Goryunov D V, Nagaev B E, Nikolaev M Yu, Alexeevski A V, Troitsky A V
Belozersky Institute of Physico-Chemical Biology, Lomonosov Moscow State University, Moscow, 119991, Russia.
Biochemistry (Mosc). 2015 Nov;80(11):1522-7. doi: 10.1134/S0006297915110152.
Stability of composition and sequence of genes was shown earlier in 13 mitochondrial genomes of mosses (Rensing, S. A., et al. (2008) Science, 319, 64-69). It is of interest to study the evolution of mitochondrial genomes not only at the gene level, but also on the level of nucleotide sequences. To do this, we have constructed a "nucleotide pangenome" for mitochondrial genomes of 24 moss species. The nucleotide pangenome is a set of aligned nucleotide sequences of orthologous genome fragments covering the totality of all genomes. The nucleotide pangenome was constructed using specially developed new software, NPG-explorer (NPGe). The stable part of the mitochondrial genome (232 stable blocks) is shown to be, on average, 45% of its length. In the joint alignment of stable blocks, 82% of positions are conserved. The phylogenetic tree constructed with the NPGe program is in good correlation with other phylogenetic reconstructions. With the NPGe program, 30 blocks have been identified with repeats no shorter than 50 bp. The maximal length of a block with repeats is 140 bp. Duplications in the mitochondrial genomes of mosses are rare.

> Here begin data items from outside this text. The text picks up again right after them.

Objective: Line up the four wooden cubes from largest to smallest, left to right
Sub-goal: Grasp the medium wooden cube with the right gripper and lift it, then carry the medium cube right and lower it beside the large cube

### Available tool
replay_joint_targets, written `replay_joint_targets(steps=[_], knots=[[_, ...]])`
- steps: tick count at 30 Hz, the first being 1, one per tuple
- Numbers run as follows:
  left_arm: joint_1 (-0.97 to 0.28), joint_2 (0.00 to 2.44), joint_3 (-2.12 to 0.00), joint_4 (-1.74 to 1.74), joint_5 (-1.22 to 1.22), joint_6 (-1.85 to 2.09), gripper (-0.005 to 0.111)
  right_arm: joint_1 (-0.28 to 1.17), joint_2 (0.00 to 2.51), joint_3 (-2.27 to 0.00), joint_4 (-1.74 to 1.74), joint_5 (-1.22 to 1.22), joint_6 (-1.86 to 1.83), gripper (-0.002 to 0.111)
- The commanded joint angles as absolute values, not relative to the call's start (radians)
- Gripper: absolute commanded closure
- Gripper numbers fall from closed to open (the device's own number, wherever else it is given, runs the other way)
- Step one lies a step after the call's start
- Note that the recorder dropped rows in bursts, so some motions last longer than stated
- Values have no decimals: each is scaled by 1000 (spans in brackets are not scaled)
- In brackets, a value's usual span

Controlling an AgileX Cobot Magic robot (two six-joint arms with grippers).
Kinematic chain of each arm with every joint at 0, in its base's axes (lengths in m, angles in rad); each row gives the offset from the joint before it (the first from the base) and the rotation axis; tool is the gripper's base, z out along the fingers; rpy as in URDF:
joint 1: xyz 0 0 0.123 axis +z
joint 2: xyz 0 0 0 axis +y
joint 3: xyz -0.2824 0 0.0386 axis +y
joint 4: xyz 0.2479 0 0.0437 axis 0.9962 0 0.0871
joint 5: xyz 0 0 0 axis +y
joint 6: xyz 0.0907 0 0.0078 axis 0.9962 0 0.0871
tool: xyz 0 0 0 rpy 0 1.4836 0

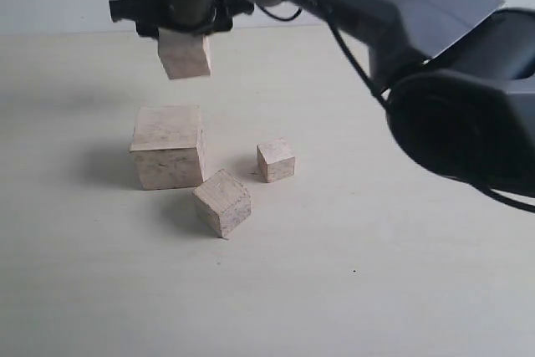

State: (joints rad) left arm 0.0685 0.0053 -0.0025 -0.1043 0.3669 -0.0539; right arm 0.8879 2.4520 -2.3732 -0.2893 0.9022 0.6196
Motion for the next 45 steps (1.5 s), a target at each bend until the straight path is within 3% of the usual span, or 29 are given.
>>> replay_joint_targets(steps=[1, 5, 13, 26, 38, 45], knots=[[69, 0, 0, -101, 360, -53, 107, 888, 2342, -2381, -306, 902, 430, 108], [69, 0, 0, -101, 360, -53, 107, 885, 2271, -2381, -215, 1004, 118, 108], [69, 0, 0, -101, 360, -53, 107, 809, 2209, -2381, -37, 1219, -117, 108], [69, 0, 0, -101, 360, -53, 107, 663, 2174, -2223, 409, 1221, -656, 108], [69, 0, 0, -101, 360, -53, 107, 604, 2177, -2036, 372, 1221, -947, 108], [69, 0, 0, -101, 360, -53, 107, 540, 2183, -1958, 604, 1221, -1178, 108]])
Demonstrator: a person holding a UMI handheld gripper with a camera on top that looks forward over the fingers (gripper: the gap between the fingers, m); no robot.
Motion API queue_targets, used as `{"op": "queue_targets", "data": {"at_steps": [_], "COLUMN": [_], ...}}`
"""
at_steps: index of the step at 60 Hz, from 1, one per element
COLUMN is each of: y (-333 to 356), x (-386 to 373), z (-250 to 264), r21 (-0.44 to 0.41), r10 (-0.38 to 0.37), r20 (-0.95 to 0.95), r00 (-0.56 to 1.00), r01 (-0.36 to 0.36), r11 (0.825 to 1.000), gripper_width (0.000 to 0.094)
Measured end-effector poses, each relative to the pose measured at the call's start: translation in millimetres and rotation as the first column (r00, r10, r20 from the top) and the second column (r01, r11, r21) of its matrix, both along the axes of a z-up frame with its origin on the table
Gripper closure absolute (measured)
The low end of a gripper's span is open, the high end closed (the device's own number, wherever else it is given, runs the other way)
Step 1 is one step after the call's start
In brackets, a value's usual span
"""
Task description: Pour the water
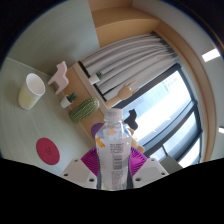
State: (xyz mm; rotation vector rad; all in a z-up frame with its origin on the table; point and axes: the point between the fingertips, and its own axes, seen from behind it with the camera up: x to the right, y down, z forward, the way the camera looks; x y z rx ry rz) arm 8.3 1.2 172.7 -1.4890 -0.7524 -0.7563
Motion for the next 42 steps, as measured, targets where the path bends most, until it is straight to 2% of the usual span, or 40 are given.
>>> {"op": "queue_targets", "data": {"at_steps": [7, 17, 27, 36, 42], "y": [9, 18, 27, 34, 33], "x": [-64, -127, -167, -193, -213], "z": [0, -6, -12, -18, -18], "r21": [0.013, 0.017, 0.024, 0.029, 0.035], "r10": [0.071, 0.125, 0.13, 0.093, 0.062], "r20": [0.229, 0.513, 0.741, 0.903, 0.958], "r00": [0.971, 0.849, 0.659, 0.419, 0.281], "r01": [-0.076, -0.155, -0.219, -0.276, -0.33], "r11": [0.997, 0.988, 0.975, 0.961, 0.943], "gripper_width": [0.0585, 0.0585, 0.0585, 0.0583, 0.0582]}}
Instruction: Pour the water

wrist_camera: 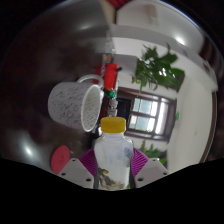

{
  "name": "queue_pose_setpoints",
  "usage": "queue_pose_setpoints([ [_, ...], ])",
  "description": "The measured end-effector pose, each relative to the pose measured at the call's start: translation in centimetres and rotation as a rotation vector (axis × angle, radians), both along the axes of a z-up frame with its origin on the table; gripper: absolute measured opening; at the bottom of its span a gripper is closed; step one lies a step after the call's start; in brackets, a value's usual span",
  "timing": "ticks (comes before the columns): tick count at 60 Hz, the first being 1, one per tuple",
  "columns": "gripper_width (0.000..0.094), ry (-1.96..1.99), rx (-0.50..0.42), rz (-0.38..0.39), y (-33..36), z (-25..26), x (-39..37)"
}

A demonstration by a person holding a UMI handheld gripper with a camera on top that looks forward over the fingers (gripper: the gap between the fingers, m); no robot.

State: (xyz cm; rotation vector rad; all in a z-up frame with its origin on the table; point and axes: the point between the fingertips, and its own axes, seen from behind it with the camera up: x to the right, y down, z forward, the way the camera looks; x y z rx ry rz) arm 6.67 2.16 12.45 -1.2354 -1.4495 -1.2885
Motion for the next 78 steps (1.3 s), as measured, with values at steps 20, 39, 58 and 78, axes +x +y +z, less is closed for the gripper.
queue_pose_setpoints([
  [20,0.0411,-0.242,0.093,0.068,1.3,0.4,-0.6],
  [39,0.0412,0.852,-0.034,-0.044,0.0,5.0,2.0],
  [58,0.041,1.713,-0.214,-0.14,0.7,0.8,5.3],
  [78,0.0422,1.72,-0.178,-0.15,0.9,-4.7,5.3],
])
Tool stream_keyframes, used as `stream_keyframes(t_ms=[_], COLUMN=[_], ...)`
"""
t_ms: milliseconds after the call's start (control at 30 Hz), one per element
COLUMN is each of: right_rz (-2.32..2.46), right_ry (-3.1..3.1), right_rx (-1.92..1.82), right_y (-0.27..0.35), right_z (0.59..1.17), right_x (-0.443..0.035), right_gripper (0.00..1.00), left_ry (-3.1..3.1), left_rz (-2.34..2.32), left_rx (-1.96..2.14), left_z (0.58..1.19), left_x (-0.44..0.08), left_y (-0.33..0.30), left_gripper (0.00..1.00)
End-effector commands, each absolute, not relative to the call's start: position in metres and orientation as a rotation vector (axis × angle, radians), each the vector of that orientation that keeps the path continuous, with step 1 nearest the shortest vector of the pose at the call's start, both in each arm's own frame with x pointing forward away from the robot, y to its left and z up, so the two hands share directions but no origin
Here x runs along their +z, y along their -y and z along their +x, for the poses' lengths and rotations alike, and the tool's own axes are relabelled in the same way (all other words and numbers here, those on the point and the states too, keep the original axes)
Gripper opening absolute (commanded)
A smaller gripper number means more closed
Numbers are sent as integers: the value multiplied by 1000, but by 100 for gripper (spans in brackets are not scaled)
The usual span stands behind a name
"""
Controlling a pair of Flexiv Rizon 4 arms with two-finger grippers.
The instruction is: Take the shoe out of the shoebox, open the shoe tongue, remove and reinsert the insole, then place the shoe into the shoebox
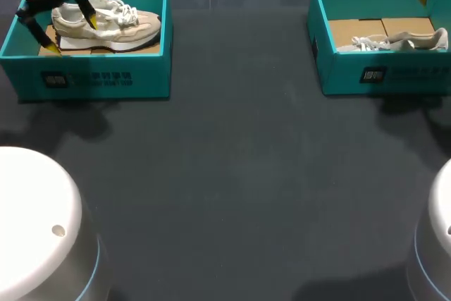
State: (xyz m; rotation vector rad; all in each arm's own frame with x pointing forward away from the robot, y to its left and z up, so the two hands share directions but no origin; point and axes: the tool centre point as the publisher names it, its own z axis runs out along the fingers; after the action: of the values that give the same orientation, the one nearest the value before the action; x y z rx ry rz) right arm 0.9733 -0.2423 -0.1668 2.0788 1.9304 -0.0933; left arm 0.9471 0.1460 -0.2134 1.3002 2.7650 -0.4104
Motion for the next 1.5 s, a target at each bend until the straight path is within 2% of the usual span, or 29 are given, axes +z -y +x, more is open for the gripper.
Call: stream_keyframes(t_ms=[33, 233, 300, 467, 633, 967, 1267, 1500], right_rz=[2079, 2079, 2079, 2079, 2079, 2079, 2079, 2079], right_ry=[-1929, -1929, -1929, -1929, -1929, -1929, -1929, -1929], right_rx=[-94, -94, -94, -94, -94, -94, -94, -94], right_y=[242, 242, 242, 242, 242, 242, 242, 242], right_z=[973, 973, 973, 973, 973, 973, 973, 973], right_x=[-167, -167, -167, -167, -167, -167, -167, -167], right_gripper=[100, 100, 100, 100, 100, 100, 100, 100], left_ry=[-2580, -2580, -2534, -2466, -2254, -2191, -2132, -2132], left_rz=[1538, 1538, 1739, 1931, 2168, 2195, 2220, 2220], left_rx=[-404, -404, -373, -191, -86, -12, 61, 61], left_z=[963, 963, 964, 1020, 1071, 1069, 1126, 1126], left_x=[-209, -209, -223, -243, -241, -252, -257, -257], left_y=[-158, -158, -156, -177, -201, -198, -227, -227], left_gripper=[100, 100, 100, 100, 100, 100, 100, 100])
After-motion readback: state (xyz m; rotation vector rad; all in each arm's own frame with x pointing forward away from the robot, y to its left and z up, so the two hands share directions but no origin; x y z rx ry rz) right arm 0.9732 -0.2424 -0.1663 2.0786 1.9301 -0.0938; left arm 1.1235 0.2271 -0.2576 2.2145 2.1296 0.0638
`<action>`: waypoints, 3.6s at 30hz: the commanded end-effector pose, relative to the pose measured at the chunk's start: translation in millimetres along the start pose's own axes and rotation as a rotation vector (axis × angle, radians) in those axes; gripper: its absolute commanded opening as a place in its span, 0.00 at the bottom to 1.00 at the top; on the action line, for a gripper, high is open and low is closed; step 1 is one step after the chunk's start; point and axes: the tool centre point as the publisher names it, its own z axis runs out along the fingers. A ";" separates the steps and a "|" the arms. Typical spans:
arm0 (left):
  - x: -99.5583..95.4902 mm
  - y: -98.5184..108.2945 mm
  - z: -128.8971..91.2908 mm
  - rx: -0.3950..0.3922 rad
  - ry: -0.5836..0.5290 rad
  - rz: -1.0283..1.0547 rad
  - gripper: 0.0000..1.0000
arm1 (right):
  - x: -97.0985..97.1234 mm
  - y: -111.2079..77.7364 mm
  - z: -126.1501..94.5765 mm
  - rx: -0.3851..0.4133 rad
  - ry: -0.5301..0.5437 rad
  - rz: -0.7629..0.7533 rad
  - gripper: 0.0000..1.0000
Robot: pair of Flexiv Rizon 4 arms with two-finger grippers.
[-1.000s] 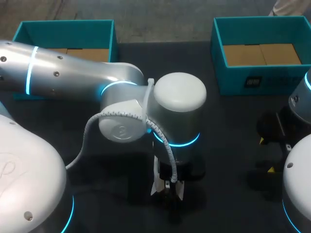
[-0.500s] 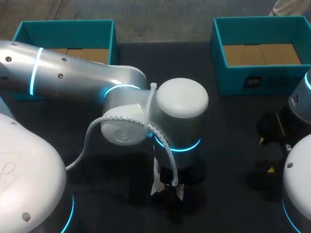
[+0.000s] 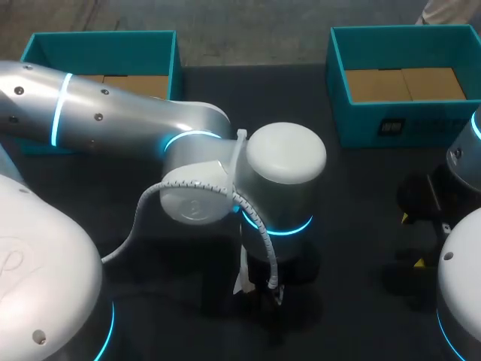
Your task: Take the shoe out of the shoebox, open the shoe tongue, remove and reinsert the insole, then place the shoe into the shoebox
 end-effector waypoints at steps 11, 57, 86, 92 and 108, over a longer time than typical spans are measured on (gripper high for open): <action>-6.4 15.4 -36.3 0.026 -0.035 0.001 0.00 | 1.7 -0.3 -0.4 0.002 -0.002 0.001 1.00; -150.4 177.0 -225.6 0.054 0.090 0.030 0.00 | 1.7 -0.3 -0.4 0.002 -0.002 0.001 1.00; -187.0 202.7 -249.7 0.093 0.011 -0.055 0.00 | 1.7 -0.3 -0.4 0.002 -0.002 0.001 1.00; -213.9 225.9 -257.7 0.080 0.001 -0.120 0.00 | 1.7 -0.3 -0.4 0.002 -0.002 0.001 1.00; -279.4 294.4 -255.9 0.070 0.015 -0.206 0.00 | 1.7 -0.3 -0.4 0.002 -0.002 0.001 1.00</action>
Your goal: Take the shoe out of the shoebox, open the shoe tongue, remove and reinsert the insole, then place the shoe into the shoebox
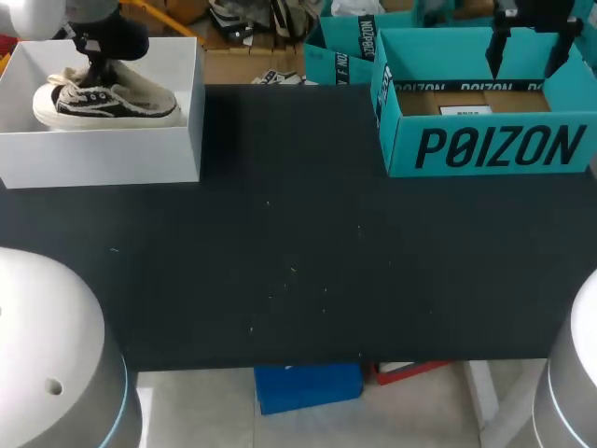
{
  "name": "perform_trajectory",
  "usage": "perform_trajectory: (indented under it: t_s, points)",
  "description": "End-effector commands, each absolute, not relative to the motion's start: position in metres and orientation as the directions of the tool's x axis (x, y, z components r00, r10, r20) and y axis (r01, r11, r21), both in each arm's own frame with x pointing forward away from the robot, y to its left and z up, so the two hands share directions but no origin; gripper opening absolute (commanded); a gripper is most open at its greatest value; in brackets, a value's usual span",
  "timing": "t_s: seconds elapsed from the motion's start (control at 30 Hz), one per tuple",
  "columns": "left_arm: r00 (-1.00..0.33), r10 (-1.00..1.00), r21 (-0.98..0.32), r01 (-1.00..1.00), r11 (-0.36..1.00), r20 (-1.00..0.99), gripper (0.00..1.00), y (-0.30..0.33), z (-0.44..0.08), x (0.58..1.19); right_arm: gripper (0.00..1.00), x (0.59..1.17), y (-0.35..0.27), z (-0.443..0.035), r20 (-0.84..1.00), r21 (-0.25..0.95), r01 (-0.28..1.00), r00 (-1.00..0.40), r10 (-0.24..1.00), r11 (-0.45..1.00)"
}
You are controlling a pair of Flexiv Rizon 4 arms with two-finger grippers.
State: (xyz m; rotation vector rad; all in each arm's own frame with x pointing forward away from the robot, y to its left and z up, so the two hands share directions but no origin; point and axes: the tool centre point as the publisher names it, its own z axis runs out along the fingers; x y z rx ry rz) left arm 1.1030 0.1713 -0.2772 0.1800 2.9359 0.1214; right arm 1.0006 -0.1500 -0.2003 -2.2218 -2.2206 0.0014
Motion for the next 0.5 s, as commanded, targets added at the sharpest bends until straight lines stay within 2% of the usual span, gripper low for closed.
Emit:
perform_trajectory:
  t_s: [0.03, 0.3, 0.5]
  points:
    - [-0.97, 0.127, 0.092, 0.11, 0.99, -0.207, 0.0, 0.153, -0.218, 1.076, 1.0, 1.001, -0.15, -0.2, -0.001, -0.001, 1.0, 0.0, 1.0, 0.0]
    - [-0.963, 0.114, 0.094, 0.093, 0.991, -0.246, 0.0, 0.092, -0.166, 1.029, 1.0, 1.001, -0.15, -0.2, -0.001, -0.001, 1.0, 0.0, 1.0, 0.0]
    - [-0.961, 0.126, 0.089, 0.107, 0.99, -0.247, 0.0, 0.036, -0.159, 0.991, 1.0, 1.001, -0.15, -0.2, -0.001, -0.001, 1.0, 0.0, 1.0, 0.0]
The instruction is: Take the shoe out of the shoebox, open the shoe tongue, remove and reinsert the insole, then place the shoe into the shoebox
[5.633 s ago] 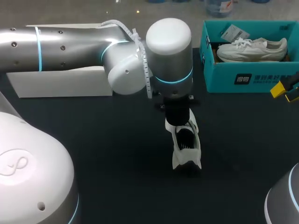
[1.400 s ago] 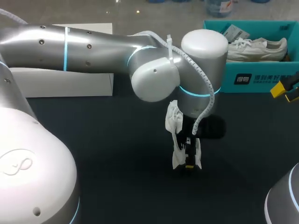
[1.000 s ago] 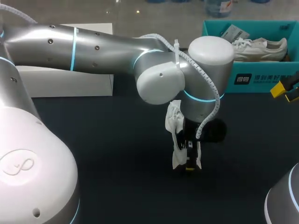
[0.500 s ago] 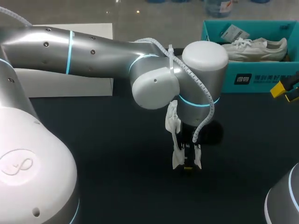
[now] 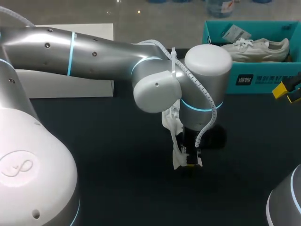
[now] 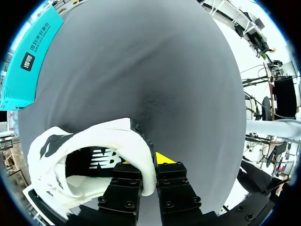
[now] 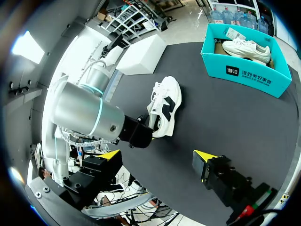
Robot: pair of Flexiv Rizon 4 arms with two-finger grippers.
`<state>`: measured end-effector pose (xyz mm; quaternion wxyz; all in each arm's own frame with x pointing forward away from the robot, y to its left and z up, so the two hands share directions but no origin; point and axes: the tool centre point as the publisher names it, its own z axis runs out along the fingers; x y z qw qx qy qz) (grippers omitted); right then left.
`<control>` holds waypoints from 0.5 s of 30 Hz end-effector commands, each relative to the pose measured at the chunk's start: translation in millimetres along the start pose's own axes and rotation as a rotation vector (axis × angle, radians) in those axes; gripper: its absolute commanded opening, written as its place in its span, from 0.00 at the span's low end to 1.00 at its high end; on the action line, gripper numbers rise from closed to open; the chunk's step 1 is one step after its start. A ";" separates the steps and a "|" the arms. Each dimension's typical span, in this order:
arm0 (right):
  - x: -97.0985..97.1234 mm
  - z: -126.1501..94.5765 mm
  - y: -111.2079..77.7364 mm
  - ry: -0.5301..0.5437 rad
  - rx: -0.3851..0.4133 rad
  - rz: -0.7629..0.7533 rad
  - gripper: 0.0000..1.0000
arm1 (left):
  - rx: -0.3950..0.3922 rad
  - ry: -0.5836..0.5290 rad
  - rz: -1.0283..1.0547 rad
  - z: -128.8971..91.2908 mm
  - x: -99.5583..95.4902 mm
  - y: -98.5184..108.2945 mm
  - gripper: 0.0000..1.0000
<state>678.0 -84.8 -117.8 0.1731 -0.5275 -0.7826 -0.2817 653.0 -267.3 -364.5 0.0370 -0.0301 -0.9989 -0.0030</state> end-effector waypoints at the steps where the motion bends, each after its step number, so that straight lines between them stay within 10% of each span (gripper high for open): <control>1: -0.5 0.6 1.1 -0.001 0.003 0.001 1.00 | 0.017 0.000 0.005 -8.5 0.9 7.9 0.00; 15: -0.5 0.6 1.1 -0.001 0.003 0.001 1.00 | 0.047 -0.060 0.071 -115.8 -3.9 8.3 0.00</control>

On average, the genome contains about 500 bp in large duplications. The total length of insertions and deletions was determined in each genome. The losses and gains of DNA regions are rather active in mitochondrial genomes of mosses, and such rearrangements presumably can be used as additional markers in the reconstruction of phylogeny.
苔藓植物13个线粒体基因组的基因组成和序列稳定性已在早期得到证实(伦辛,S. A.等人(2008年)《科学》,319卷,64 - 69页)。研究线粒体基因组的进化不仅在基因层面,而且在核苷酸序列层面都很有意义。为此,我们构建了24种苔藓植物线粒体基因组的“核苷酸泛基因组”。核苷酸泛基因组是一组比对后的直系同源基因组片段的核苷酸序列,涵盖了所有基因组的总体。核苷酸泛基因组是使用专门开发的新软件NPG - explorer(NPGe)构建的。线粒体基因组的稳定部分(232个稳定区段)平均占其长度的45%。在稳定区段的联合比对中,82%的位置是保守的。用NPGe程序构建的系统发育树与其他系统发育重建结果具有良好的相关性。通过NPGe程序,已鉴定出30个长度不短于50 bp的重复区段。具有重复的区段的最大长度为140 bp。苔藓植物线粒体基因组中的重复很少见。平均而言,基因组中大约有500 bp的大重复。测定了每个基因组中插入和缺失的总长度。苔藓植物线粒体基因组中DNA区域的缺失和增加相当活跃,这种重排大概可以用作系统发育重建中的额外标记。